▶ [Given data]
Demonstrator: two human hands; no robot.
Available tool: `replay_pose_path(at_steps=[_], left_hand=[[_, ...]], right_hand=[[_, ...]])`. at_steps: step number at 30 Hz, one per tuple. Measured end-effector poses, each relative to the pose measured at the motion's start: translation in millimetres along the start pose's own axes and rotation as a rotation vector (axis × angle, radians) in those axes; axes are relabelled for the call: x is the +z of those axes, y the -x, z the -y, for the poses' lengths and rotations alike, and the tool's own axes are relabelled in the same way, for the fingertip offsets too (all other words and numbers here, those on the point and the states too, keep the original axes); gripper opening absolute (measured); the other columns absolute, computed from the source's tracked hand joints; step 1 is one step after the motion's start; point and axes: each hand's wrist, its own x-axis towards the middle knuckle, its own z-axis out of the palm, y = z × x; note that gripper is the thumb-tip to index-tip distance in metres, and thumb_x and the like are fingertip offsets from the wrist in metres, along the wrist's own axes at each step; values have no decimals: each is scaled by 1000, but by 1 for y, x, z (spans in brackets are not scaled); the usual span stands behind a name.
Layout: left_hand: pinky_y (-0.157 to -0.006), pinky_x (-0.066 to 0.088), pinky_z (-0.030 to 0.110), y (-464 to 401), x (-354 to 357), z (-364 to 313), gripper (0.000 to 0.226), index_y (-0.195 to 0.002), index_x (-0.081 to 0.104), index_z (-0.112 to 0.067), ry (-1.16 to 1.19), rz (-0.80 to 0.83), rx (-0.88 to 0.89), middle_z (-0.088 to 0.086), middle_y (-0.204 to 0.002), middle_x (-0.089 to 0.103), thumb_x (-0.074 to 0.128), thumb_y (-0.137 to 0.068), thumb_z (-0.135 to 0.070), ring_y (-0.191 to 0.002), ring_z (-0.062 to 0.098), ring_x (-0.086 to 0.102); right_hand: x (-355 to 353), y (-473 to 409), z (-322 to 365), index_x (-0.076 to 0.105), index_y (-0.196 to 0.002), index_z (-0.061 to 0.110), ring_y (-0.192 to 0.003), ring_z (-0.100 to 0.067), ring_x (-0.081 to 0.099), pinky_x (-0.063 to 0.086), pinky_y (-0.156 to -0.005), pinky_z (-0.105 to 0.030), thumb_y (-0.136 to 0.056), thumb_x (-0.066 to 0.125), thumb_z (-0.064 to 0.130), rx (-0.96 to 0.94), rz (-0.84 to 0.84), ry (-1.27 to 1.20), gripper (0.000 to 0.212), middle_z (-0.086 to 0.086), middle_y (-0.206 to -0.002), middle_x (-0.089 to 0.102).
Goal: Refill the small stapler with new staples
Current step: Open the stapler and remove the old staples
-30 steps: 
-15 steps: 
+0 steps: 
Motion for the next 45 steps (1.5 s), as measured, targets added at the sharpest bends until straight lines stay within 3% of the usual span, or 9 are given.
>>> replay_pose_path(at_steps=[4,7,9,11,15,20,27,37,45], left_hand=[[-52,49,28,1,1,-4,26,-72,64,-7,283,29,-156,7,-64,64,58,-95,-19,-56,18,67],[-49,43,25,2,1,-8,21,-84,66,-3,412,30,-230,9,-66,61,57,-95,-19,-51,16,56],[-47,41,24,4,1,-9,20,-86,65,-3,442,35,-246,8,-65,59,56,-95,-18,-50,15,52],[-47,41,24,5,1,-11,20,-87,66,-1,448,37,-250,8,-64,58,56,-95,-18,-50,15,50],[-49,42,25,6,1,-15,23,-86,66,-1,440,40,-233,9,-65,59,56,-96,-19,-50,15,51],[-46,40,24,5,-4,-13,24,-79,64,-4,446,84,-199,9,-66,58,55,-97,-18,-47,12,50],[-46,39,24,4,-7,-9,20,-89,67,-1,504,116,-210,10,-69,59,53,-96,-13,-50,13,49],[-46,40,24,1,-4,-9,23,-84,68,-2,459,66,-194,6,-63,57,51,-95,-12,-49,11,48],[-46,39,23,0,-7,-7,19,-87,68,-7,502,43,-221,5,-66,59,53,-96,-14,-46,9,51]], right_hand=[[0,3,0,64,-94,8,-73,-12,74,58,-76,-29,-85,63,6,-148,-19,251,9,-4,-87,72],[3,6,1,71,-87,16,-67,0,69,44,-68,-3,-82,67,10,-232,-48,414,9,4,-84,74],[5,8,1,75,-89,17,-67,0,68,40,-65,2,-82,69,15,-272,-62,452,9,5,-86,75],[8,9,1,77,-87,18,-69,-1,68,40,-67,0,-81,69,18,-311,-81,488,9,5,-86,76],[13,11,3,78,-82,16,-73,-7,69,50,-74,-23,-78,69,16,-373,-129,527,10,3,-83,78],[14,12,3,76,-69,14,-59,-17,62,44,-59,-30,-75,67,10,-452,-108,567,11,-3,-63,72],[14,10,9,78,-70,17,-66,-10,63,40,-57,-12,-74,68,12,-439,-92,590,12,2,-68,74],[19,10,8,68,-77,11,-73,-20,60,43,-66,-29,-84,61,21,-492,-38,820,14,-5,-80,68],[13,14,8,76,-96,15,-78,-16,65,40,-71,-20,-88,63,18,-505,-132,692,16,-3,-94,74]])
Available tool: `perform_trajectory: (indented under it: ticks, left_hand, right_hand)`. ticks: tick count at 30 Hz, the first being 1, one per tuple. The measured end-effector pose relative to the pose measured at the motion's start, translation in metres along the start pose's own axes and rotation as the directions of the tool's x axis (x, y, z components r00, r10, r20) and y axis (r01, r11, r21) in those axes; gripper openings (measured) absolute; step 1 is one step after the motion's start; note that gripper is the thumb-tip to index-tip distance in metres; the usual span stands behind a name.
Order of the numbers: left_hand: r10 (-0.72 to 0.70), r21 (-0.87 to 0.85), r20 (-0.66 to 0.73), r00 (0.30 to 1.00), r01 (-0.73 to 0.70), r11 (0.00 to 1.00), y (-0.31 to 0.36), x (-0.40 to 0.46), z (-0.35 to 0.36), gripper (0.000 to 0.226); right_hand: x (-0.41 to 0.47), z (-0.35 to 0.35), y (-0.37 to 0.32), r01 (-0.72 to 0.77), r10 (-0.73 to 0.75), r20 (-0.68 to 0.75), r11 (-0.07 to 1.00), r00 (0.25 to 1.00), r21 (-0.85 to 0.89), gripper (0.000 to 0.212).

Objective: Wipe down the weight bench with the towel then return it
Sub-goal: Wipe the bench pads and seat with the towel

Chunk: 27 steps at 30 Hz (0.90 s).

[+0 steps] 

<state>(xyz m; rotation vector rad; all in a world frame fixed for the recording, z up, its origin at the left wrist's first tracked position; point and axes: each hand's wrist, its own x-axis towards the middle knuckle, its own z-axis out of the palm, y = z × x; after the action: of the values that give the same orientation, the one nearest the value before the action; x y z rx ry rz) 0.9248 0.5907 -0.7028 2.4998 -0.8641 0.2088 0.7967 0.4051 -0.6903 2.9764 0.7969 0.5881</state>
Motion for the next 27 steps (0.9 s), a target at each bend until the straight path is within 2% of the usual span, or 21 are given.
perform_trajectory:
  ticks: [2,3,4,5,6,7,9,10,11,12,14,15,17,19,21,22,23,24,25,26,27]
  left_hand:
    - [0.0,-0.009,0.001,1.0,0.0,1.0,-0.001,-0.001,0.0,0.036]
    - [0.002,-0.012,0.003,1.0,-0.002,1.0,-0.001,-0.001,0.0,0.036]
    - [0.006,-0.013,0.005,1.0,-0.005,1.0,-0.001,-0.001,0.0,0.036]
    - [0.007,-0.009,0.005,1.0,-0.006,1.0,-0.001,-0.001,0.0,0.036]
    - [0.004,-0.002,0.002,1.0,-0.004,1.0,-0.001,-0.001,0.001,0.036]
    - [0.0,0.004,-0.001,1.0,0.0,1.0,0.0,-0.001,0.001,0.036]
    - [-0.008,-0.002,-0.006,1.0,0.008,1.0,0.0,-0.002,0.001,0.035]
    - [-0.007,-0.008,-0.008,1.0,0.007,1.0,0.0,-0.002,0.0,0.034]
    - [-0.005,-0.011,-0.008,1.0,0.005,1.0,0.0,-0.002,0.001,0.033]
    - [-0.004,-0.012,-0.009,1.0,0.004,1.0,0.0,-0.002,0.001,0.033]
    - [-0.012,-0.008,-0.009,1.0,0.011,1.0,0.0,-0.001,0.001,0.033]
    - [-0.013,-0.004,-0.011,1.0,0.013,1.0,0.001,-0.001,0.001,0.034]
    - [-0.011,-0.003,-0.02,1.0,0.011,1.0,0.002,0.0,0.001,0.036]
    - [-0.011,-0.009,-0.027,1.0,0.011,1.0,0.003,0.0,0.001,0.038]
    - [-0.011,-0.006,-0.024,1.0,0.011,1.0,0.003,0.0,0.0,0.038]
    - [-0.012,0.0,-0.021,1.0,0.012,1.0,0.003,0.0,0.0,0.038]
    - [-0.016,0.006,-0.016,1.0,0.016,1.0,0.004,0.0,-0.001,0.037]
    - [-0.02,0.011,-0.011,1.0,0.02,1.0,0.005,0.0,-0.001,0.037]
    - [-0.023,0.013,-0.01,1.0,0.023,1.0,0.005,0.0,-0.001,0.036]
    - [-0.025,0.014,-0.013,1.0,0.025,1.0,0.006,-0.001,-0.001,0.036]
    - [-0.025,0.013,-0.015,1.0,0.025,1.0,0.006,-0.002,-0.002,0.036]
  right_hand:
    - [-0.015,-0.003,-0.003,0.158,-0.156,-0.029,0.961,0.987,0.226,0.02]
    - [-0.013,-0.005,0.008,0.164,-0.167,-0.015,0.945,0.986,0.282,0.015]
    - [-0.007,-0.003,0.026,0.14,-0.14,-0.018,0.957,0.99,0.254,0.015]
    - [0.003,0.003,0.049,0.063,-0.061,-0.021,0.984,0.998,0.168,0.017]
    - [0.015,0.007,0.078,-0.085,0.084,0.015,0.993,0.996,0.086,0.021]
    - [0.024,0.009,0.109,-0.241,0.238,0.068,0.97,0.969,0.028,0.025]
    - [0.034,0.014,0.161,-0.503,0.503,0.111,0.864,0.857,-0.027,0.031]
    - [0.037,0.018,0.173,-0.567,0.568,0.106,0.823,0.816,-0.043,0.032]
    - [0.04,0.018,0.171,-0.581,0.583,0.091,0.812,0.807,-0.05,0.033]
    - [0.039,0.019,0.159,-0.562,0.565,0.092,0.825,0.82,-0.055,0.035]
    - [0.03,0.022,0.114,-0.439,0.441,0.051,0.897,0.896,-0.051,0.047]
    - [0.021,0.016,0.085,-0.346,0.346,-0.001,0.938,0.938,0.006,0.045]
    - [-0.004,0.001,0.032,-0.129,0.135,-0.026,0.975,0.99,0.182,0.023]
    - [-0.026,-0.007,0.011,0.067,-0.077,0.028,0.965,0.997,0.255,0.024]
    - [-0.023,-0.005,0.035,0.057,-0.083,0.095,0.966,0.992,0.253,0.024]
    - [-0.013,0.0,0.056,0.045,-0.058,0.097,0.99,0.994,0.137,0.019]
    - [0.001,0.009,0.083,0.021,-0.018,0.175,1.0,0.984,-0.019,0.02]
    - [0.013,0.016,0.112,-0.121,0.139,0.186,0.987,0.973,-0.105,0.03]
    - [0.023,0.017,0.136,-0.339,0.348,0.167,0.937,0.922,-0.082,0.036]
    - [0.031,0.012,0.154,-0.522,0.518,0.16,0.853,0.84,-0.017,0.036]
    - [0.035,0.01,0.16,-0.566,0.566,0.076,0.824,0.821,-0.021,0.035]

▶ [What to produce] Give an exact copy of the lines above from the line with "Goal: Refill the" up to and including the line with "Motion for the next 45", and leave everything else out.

▶ [Solution to the problem]
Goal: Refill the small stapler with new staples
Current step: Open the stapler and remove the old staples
-30 steps: 
-15 steps: 
+0 steps: 
Motion for the next 45 steps (1.5 s), as measured, targets added at the sharpest bends until straight lines stay within 3% of the usual span, or 9 are given.

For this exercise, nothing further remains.